Chapô : Une clarification de la SEC sur les titres tokenisés

La Securities and Exchange Commission (SEC) des États-Unis a récemment publié une déclaration détaillant l'application des lois fédérales sur les valeurs mobilières aux titres symboliques. Cette déclaration précise que les actifs tokenisés doivent respecter les mêmes exigences d'enregistrement que leurs homologues traditionnels. Elle distingue également entre deux types de modèles de tokenisation, ceux parrainés par l’émetteur et ceux gérés par des tiers.

Les modèles sponsorisés par les émetteurs définissent des approches de tokenisation directe

Dans le cadre d'une approche parrainée par l'émetteur, il est possible pour ces derniers de tokeniser leurs titres en utilisant la technologie blockchain tout en conservant des fichiers principaux hors chaîne concernant les porteurs de titres. Ce système permet aux transferts effectués sur la blockchain de refléter automatiquement les changements dans la propriété enregistrée, sans altérer le statut juridique du titre lui-même. Il est important de noter que plusieurs formats d'une même classe de titres peuvent coexister simultanément. Les détenteurs ont ainsi la possibilité de convertir leurs actifs entre formats traditionnels et tokenisés selon leurs préférences individuelles. Les exigences actuelles d'enregistrement imposées par la Securities Act demeurent inchangées, qu'il s'agisse d'actifs utilisant des systèmes en chaîne ou hors chaîne pour leur tenue de registres. Une autre modalité permet à l'émetteur de dissocier complètement l’actif cryptographique du registre principal. Dans ce cas, bien que l'émetteur conserve un registre traditionnel, il utilise les actifs numériques comme simples mécanismes pour notifier le transfert auprès du système officiel. Ici, le rôle de l'actif cryptographique est davantage celui d'un signal plutôt qu'une représentation directe du titre.

La tokenisation tierce crée des catégories d'actifs supplémentaires

En revanche, le modèle tierce garde propose une méthode où les droits liés aux titres sont prouvés via des actifs cryptographiques qui témoignent d’un intérêt dans des titres sous-jacents détenus en garde.
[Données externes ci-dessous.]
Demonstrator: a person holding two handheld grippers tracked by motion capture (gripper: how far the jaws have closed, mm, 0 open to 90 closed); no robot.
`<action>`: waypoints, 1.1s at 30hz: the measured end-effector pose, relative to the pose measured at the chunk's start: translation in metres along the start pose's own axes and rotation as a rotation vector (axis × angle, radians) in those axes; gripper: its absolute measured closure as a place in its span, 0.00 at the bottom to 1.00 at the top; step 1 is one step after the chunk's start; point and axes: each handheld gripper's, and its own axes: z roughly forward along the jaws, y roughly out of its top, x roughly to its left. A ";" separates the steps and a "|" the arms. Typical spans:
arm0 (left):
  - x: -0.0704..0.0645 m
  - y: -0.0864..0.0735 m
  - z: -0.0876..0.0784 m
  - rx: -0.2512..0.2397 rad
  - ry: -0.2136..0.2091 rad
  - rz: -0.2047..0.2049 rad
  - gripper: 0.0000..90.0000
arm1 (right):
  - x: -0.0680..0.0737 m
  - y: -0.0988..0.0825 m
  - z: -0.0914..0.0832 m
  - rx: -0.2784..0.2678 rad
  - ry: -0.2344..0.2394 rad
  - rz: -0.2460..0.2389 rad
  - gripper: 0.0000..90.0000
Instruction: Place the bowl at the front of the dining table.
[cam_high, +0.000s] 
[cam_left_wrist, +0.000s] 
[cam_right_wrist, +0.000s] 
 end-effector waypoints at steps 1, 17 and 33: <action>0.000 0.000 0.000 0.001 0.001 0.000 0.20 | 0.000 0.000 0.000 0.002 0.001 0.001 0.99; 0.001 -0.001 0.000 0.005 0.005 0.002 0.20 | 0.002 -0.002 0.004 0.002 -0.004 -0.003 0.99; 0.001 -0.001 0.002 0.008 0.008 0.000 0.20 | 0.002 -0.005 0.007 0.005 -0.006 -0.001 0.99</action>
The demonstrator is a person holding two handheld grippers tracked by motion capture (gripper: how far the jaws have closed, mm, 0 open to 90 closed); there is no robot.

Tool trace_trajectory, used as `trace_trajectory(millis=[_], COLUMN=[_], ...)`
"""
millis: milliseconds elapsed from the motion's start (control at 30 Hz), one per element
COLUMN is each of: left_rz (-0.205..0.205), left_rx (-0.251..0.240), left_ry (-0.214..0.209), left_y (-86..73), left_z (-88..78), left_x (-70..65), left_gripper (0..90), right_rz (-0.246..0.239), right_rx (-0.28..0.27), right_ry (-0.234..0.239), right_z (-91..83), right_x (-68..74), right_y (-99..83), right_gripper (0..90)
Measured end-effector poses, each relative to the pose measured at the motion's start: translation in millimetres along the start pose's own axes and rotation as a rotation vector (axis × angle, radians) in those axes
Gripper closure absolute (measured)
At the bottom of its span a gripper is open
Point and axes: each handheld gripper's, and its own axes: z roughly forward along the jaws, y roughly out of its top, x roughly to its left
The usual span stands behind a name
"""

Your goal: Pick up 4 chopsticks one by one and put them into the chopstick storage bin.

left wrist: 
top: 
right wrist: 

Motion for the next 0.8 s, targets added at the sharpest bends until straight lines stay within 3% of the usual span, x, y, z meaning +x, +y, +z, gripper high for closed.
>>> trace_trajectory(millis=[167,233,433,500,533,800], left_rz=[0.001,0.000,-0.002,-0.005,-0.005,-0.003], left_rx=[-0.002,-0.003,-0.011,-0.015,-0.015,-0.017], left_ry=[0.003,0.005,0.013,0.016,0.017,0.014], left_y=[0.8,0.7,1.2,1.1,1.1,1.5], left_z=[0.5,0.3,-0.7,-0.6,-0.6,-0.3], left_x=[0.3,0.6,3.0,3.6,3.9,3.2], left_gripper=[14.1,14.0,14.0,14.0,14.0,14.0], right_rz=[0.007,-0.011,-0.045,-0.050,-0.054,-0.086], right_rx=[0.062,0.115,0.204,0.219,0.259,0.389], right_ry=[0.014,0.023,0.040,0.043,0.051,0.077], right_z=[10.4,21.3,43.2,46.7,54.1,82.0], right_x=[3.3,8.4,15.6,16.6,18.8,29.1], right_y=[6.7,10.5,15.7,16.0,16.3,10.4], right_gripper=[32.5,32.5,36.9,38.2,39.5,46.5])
Ces droits fonctionnent comme un accord traditionnel mais incorporent la technologie blockchain pour assurer une tenue rigoureuse des dossiers. Le transfert d'actifs cryptographiques dans ce cadre déclenche automatiquement une mise à jour auprès du dépositaire responsable. Différentes implémentations existent : certaines intègrent directement la blockchain dans leur système tandis que d'autres optent pour un transfert en chaîne afin actualiser les informations hors chaîne. Parallèlement, on trouve également des titres synthétiques symboliques qui n'offrent pas réellement un droit propriétaire sur les titres référencés ; ils incluent notamment certains instruments financiers tels que les swaps basés sur ces titres. Ces produits engagent principalement le tiers au lieu de l’émetteur original. Les swaps font face à diverses restrictions selon la législation fédérale américaine. En particulier, toute vente à un participant non éligible requiert une déclaration effective ainsi qu'une exécution réglementaire via des bourses nationales dédiées aux valeurs mobilières. La classification spécifique dépendra largement si chaque instrument respectera certaines définitions et conditions liées à divers critères tels que indices spécifiques ou événements relatifs à l'émetteur concerné. La nature économique réelle prévaut alors sur toute convention ou désignation nominale attribuée initialement au produit financier concerné. --- Ce cadre mis en place vise donc à apporter plus de clarté réglementaire dans un domaine encore émergent et complexe comme celui des valeurs mobilières tokenisées tout en assurant une protection adéquate pour tous ses participants au marché.